Other checks involve hearing and vision tests to ensure children get the necessary treatment like hearing aids or glasses before they start learning.  

Diabetes eye health check

This is a specific annual eye test that people with diabetes are invited for from the age of 12 onwards to ensure their disease is not damaging their vision. 

It involves taking pictures of the back of the eye to find if the high blood pressure caused by diabetes is leading to loss of sight. 

Called diabetic retinopathy, this damage can cause blindness if left untreated. 

Cervical cancer screening

Women between the age of 25 and 64 are invited for a cervical screening check.

Commonly referred to as the smear test it involves taking a swab of cells from the cervix via a woman’s vagina and takes about 15 minutes.

This swab is sent for analysis for human papillomavirus (HPV) a group of viruses that can trigger changes to cells that lead to cancer.

If the sample tests positive further tests and monitoring may be required to ensure if cancer does occur, it is detected early.

The regularity of cervical screening depends on a woman’s age.

From 25 to 49 an invitation is sent every three years.

From 50 to 64 the check is done every five years.

Cervical screening usually ends at the age of 65 but is sometimes continued if HPV is detected in one of the final swabs. 

The NHS 40+ health check 

This is a broad check-up available for all adults in England from the age of 40 to 74.

It aims to spot a range of age-related health conditions like stroke, kidney disease, heart disease, type 2 diabetes, or dementia as early as possible.

The check involves a quiz from a medic on your general health and family history, a physical examination, as well as blood pressure and blood tests.

The whole process is designed to take about 20 to 30 minutes.  

It is primarily designed for people who don’t have a pre-existing health condition, with those that do generally undergoing more regular tests. 

People are generally invited once they hit their 40s, and then invited back for another check every five years thereafter.   

Breast cancer screening

Women will be invited for a breast cancer screening to spot potential signs of breast cancer from the age of 50 onwards.

This check involves a mammogram, a special X-ray of the breast.

A total of four X-rays are taken, two for each breast in process that takes about half-an-hour.

Results are sent in the post with further tests required if any potential signs of cancer are spotted.

Women are invited back for screening every three years until the age of 71.

Bowel cancer screening 

Both men and women are sent a home bowel cancer screening kit when they reach the age of 60.

This involves collecting a small sample of poo which is then sent to a lab to detect any traces of blood.

Blood in stool can be a sign of cancer or growths called polyps that can turn into cancer over time. 
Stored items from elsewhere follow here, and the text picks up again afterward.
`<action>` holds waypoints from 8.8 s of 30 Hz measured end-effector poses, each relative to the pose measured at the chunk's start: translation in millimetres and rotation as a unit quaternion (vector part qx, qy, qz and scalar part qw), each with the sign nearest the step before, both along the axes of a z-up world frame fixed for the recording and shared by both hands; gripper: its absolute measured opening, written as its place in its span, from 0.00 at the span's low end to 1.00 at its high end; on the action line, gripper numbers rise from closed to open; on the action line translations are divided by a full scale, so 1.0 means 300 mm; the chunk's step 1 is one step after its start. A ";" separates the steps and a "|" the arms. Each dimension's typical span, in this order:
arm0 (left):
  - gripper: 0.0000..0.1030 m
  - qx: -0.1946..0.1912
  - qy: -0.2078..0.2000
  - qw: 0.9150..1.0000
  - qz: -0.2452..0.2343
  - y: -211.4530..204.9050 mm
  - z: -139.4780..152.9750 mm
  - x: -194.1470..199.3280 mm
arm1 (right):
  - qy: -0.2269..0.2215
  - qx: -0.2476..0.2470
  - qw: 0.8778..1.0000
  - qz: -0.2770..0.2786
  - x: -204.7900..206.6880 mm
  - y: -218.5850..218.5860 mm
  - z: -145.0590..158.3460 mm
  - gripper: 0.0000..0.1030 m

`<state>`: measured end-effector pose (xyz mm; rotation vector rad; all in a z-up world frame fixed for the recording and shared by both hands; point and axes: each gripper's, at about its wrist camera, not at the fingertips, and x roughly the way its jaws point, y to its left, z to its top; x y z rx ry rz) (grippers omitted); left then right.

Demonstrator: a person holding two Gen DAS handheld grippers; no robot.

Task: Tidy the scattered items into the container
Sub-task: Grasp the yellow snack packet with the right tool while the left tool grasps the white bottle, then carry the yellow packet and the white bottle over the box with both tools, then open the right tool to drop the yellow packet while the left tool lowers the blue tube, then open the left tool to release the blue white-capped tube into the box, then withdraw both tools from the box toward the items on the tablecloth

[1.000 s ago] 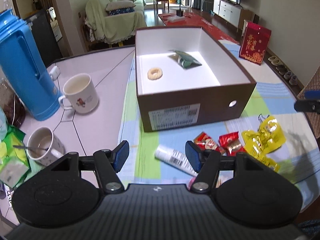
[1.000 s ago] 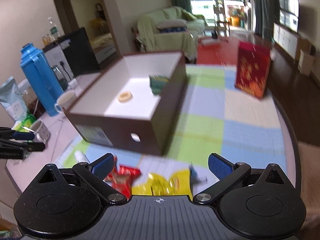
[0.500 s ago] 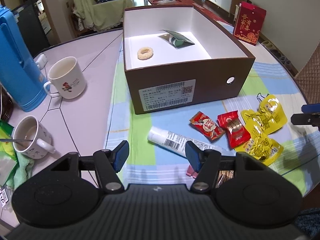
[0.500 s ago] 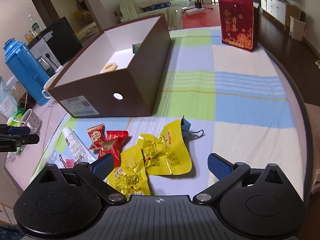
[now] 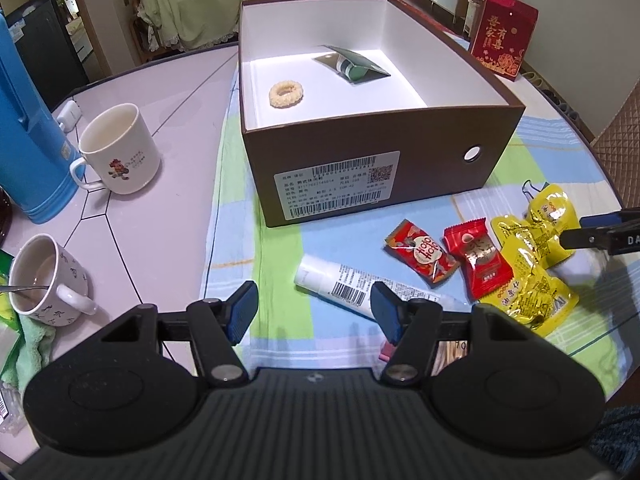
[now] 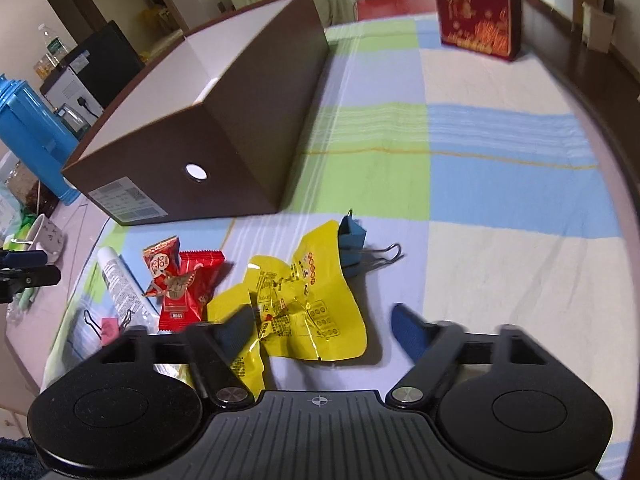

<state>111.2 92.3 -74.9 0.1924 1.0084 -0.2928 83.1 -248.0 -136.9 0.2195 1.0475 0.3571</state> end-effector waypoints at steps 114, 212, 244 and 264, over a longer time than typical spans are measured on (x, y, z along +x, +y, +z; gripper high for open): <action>0.23 -0.079 -0.160 0.982 -0.060 -0.150 0.404 0.426 | -0.120 0.230 0.966 0.000 0.435 0.130 0.516 0.00; 0.37 -0.015 -0.055 0.998 -0.038 -0.227 0.131 0.850 | -0.140 -0.066 0.979 0.129 0.705 0.417 0.267 0.74; 0.52 -0.012 -0.093 0.995 -0.044 -0.234 0.275 0.527 | -0.166 -0.072 0.977 0.113 0.434 0.387 0.397 0.75; 0.57 -0.017 -0.120 0.992 -0.044 -0.233 0.339 0.320 | -0.201 -0.064 0.972 0.104 0.251 0.331 0.479 0.75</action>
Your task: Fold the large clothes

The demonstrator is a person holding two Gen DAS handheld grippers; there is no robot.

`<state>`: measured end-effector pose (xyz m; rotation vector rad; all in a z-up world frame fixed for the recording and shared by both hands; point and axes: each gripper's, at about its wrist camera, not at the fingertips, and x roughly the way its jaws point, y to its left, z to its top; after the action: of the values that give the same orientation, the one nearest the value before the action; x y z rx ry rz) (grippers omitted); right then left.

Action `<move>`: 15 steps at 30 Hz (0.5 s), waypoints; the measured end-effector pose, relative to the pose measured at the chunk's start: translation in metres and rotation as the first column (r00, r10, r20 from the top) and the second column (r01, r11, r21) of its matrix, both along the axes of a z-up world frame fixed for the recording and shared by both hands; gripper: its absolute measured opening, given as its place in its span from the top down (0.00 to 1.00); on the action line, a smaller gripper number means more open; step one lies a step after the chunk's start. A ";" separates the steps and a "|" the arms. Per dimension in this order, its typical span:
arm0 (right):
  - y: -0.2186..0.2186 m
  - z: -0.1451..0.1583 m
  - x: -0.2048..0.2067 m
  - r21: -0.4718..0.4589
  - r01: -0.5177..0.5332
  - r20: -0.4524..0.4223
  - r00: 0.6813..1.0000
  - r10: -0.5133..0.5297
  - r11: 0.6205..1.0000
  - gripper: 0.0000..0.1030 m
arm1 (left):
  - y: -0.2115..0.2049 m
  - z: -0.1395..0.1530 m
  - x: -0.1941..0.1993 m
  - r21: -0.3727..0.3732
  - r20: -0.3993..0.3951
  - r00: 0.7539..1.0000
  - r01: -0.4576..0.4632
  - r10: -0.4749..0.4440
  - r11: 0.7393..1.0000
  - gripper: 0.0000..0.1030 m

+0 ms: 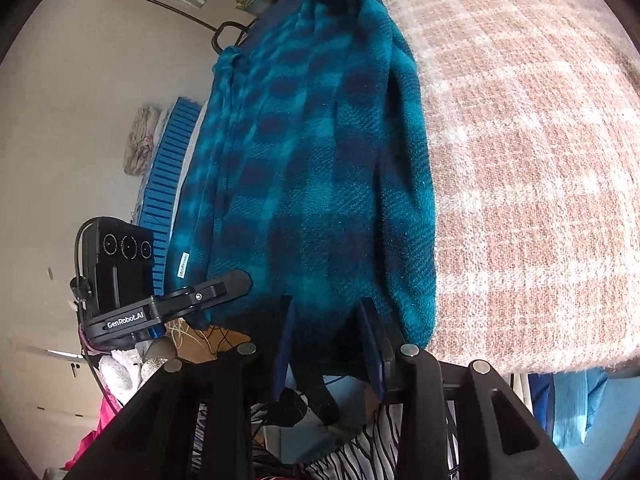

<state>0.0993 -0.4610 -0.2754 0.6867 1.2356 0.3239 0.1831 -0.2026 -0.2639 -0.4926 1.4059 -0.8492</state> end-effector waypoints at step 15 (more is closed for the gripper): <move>-0.007 0.023 -0.004 -0.162 0.041 0.052 0.998 -0.033 0.986 1.00 | -0.042 -0.005 -0.009 0.102 0.075 0.997 0.024 -0.031 0.994 0.94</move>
<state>0.0948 -0.4679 -0.2519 0.5566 1.1869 0.2052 0.1739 -0.2443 -0.2692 -0.3601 1.3804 -0.8062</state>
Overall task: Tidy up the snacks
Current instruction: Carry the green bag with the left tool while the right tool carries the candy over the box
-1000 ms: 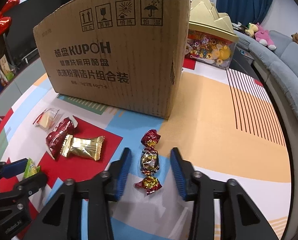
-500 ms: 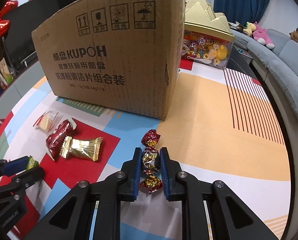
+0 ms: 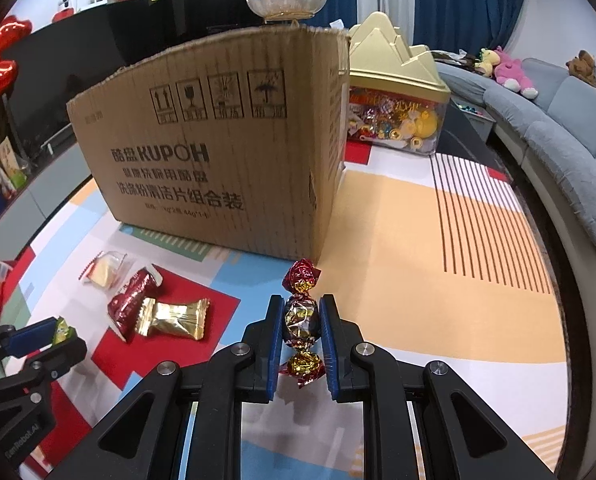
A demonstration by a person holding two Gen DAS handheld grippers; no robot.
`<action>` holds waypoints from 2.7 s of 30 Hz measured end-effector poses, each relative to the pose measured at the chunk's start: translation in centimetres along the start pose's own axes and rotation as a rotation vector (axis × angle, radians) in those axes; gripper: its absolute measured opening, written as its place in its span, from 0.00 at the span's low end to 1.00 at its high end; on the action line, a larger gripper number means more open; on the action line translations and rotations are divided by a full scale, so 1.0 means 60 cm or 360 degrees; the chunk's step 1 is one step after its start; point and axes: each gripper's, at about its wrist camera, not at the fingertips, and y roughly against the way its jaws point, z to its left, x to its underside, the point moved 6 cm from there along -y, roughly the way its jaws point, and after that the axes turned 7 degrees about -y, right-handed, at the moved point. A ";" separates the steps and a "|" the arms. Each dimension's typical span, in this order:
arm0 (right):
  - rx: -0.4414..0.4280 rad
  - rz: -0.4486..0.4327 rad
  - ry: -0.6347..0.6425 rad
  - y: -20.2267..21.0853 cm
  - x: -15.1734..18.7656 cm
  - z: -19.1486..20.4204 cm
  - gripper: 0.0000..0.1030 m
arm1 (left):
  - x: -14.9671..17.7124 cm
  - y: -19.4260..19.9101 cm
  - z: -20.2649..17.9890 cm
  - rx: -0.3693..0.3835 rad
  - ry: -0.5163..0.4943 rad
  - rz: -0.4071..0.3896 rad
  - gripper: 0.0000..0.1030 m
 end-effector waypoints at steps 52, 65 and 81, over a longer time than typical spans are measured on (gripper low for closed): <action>0.0130 -0.0264 -0.0064 0.250 -0.106 0.088 0.19 | -0.101 0.212 0.091 0.0151 0.0055 -0.0376 0.28; 0.0110 -0.0322 -0.0056 0.263 -0.195 0.123 0.19 | -0.199 0.230 0.112 0.0205 0.0002 -0.0430 0.28; 0.0101 -0.0337 -0.0053 0.239 -0.273 0.129 0.19 | -0.293 0.213 0.118 0.0222 -0.0069 -0.0435 0.28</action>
If the test detects anything potentially concerning the person is invited for further tests to ensure cancer is spotted early.
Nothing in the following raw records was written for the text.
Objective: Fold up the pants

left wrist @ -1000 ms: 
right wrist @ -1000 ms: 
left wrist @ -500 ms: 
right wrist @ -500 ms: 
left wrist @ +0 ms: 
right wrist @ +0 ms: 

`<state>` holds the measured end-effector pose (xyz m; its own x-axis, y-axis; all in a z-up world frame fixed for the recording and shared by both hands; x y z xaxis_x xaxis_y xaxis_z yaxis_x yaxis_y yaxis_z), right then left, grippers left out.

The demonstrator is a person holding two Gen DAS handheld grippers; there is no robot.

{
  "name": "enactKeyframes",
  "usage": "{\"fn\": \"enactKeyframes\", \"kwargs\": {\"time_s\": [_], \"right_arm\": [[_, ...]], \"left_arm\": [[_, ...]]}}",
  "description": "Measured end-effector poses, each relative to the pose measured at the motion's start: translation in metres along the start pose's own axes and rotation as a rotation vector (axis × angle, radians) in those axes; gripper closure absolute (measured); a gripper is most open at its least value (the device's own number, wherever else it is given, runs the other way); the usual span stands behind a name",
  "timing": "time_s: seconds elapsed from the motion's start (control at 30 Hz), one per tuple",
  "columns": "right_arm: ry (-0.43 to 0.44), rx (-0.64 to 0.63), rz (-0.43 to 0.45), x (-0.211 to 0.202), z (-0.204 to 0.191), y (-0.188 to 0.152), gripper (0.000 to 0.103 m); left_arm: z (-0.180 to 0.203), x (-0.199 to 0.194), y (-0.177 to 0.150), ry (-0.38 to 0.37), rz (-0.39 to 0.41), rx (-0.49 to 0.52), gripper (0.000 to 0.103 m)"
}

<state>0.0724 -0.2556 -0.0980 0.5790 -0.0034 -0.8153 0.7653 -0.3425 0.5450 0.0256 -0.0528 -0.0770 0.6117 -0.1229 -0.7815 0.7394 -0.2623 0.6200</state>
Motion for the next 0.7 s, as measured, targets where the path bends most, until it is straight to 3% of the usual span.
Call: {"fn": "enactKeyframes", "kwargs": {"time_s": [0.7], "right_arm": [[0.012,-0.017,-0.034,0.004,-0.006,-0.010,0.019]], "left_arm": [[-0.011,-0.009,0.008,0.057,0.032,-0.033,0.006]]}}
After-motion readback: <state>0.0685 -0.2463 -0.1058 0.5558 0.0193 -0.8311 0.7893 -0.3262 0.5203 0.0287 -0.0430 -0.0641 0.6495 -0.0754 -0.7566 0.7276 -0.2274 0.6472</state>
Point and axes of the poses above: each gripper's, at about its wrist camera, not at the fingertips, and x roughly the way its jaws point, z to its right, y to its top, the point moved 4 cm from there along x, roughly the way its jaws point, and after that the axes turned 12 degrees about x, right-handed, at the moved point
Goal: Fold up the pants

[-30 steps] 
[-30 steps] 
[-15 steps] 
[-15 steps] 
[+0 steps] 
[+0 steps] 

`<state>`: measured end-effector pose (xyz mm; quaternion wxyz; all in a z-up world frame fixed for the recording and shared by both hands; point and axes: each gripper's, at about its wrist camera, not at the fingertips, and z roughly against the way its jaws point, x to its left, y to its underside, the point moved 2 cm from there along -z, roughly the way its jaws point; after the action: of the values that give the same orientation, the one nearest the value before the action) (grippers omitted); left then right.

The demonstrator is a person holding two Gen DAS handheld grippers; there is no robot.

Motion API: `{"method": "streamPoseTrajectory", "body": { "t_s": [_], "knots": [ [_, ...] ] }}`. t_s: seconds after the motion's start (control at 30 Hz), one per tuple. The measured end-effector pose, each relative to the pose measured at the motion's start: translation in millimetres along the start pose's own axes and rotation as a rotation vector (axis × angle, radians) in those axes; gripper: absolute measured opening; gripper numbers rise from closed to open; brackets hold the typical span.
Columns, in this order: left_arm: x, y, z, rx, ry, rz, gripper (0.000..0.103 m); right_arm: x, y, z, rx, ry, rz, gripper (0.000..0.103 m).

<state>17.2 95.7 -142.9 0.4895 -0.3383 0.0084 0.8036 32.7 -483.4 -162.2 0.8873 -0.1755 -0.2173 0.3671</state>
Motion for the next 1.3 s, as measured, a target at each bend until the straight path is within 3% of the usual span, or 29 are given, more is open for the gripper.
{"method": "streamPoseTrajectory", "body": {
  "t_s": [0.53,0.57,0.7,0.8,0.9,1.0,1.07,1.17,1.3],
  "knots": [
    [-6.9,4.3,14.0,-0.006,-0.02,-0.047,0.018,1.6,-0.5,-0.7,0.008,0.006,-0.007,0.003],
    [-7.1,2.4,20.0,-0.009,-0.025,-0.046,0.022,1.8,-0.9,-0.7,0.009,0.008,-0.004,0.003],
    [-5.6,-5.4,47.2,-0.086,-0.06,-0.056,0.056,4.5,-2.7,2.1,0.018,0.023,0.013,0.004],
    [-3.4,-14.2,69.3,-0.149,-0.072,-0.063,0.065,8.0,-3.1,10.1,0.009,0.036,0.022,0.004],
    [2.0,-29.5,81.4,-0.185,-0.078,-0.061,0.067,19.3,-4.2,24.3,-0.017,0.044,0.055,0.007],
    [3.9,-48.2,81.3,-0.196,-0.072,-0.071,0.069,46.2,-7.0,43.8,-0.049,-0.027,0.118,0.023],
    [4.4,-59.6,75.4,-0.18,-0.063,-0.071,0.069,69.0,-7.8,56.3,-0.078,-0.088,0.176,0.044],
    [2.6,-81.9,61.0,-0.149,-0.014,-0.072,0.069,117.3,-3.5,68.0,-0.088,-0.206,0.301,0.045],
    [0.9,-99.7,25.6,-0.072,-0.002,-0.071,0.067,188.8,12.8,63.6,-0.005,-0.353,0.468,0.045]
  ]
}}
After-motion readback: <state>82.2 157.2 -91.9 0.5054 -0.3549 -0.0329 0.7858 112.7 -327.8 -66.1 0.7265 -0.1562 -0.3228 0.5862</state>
Like other cancers mentioned before, generally the earlier the disease is spotted the more effective potential treatment is. 

After taking part in bowel cancer screening people are sent another kit every two years.
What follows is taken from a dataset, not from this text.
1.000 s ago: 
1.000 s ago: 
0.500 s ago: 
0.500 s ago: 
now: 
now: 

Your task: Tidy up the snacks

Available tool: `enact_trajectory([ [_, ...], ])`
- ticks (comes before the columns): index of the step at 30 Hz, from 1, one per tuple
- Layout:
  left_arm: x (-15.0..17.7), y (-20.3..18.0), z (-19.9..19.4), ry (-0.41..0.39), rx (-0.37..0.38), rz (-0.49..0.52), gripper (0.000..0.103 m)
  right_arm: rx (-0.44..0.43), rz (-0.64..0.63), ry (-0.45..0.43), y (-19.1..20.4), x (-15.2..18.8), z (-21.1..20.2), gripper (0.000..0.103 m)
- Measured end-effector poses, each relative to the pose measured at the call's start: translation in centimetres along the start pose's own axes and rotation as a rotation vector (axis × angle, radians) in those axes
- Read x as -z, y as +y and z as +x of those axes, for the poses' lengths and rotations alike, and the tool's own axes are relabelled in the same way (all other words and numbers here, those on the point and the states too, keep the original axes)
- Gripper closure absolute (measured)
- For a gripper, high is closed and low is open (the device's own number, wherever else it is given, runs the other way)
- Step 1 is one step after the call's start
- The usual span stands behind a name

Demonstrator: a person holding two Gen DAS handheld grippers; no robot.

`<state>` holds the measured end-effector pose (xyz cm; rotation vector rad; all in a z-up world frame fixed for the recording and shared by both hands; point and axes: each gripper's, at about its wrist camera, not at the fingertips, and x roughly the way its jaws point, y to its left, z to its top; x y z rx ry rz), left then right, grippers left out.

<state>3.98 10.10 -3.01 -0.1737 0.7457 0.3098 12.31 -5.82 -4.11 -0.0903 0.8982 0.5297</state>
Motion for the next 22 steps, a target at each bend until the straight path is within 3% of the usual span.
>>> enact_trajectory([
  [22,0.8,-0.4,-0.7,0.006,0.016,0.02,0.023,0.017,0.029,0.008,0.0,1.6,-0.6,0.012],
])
The programme is being expanded to include Britons aged 50 and over.

This expansion is gradual starting with people in their late 50s and commended in April 2021.  

Abdominal aortic aneurysm (AAA) screening programme

The AAA programme is designed to detect for a bulge or swelling in the aorta which is the main blood vessel running from the heart to the abdomen. 

If not detected early it can burst, causing life-threatening blood loss. 

Screening for an AAA is offered to men over the age of 65 as they are the most likely group to suffer from the condition.

High blood pressure, high cholesterol, heart disease and being either a current or former smoker are risk factors for an AAA.

Screening for an AAA involves an ultrasound scan to check the physical condition of the heart.

People are generally told their results straight away.

Treatment depends on the size of the bulge.

Smaller ones are monitored regularly while a patient is recommended to make lifestyle changes like to their diet, exercise and cutting down on smoking and drinking.

Larger, more life-threatening AAAs may require surgery.